Which lines of the data below contain "finger"? Please show them all.

Data excerpts
.....
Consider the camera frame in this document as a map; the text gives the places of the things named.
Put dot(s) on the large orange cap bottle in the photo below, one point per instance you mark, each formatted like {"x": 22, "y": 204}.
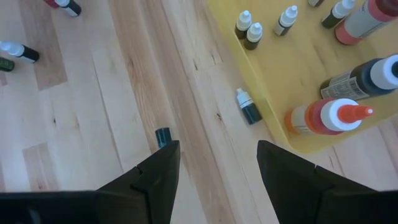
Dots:
{"x": 326, "y": 116}

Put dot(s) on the small green dropper bottle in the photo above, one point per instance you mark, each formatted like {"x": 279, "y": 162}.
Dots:
{"x": 6, "y": 64}

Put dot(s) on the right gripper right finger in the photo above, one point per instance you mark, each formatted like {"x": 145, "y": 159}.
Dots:
{"x": 326, "y": 205}

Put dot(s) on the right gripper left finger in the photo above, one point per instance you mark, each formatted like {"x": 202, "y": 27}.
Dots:
{"x": 93, "y": 208}

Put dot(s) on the large black cap bottle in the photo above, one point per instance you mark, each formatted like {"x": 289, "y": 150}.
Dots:
{"x": 357, "y": 81}

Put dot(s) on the small red dropper bottle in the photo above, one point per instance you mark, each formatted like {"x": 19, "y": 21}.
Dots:
{"x": 51, "y": 3}

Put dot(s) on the small brown dropper bottle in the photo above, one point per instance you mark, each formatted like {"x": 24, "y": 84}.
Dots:
{"x": 287, "y": 17}

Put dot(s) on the large pink cap bottle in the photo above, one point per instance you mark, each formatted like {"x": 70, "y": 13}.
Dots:
{"x": 360, "y": 25}

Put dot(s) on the small teal dropper bottle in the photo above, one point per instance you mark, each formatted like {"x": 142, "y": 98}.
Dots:
{"x": 250, "y": 110}
{"x": 163, "y": 135}

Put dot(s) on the small dark dropper bottle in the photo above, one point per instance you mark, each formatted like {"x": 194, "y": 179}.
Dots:
{"x": 340, "y": 9}
{"x": 28, "y": 53}
{"x": 244, "y": 21}
{"x": 73, "y": 7}

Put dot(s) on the small black dropper bottle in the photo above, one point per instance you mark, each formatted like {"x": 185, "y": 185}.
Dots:
{"x": 254, "y": 32}

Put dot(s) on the yellow plastic tray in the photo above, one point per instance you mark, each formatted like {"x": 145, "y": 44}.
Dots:
{"x": 295, "y": 77}
.....
* Exercise output
Put dot(s) on the right gripper right finger in the photo above, one point per instance you mark, each formatted like {"x": 145, "y": 159}.
Put dot(s) on the right gripper left finger in the photo above, one point per instance you mark, each formatted like {"x": 202, "y": 27}.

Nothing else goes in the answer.